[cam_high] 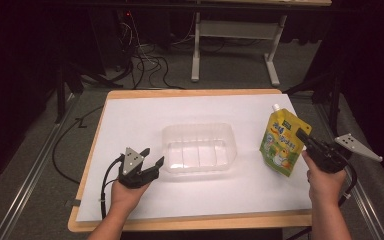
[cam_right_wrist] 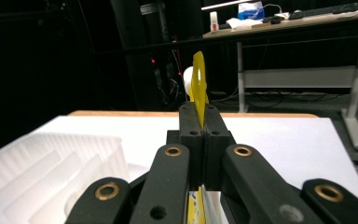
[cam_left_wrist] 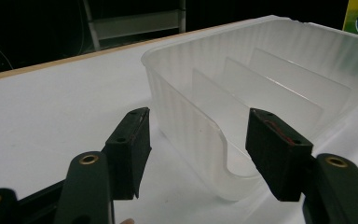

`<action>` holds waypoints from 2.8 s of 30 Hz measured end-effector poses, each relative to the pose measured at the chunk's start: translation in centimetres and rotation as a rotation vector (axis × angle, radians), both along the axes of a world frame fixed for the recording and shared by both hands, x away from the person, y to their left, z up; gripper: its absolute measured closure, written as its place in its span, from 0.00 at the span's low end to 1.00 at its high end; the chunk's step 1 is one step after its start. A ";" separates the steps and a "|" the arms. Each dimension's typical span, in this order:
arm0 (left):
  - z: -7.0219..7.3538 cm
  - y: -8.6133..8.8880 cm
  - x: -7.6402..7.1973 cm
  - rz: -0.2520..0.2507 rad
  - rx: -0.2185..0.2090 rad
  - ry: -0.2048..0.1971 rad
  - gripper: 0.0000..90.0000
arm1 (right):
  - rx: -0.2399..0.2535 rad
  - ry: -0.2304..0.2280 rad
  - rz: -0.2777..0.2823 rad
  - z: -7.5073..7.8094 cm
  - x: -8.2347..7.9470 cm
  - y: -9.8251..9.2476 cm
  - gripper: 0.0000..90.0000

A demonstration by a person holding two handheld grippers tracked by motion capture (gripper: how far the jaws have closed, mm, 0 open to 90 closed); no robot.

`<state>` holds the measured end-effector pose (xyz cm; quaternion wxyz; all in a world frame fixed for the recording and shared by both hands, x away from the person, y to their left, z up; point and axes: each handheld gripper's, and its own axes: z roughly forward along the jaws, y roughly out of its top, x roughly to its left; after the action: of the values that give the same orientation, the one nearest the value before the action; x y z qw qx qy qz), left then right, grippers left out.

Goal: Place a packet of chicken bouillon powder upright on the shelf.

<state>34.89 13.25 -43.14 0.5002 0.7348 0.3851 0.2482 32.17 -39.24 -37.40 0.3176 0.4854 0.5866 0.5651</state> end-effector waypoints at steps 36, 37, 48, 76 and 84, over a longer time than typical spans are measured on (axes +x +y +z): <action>-0.5 -1.7 1.2 -0.028 0.016 0.026 0.47 | -0.143 0.130 0.006 -2.5 -2.4 1.8 0.91; -0.5 -1.7 1.2 -0.032 0.022 0.027 0.47 | -0.147 0.125 0.005 -2.5 -2.5 1.9 0.96; -1.1 -2.4 1.6 -0.025 0.044 0.043 0.59 | -0.126 0.139 -0.012 -2.2 -2.3 2.1 1.00; -1.2 -4.0 0.8 -0.038 0.059 0.041 0.77 | -0.009 0.023 -0.050 1.0 -3.5 2.3 1.00; -1.2 -5.8 0.6 -0.081 0.045 0.051 0.75 | 0.026 -0.039 -0.051 3.0 -3.8 2.7 1.00</action>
<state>35.45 7.46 -44.36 0.4834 0.7669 0.3619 0.2175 28.34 -36.53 -34.42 0.3370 0.4933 0.5602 0.5738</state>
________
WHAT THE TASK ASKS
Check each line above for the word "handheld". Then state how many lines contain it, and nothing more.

TASK ANSWER
2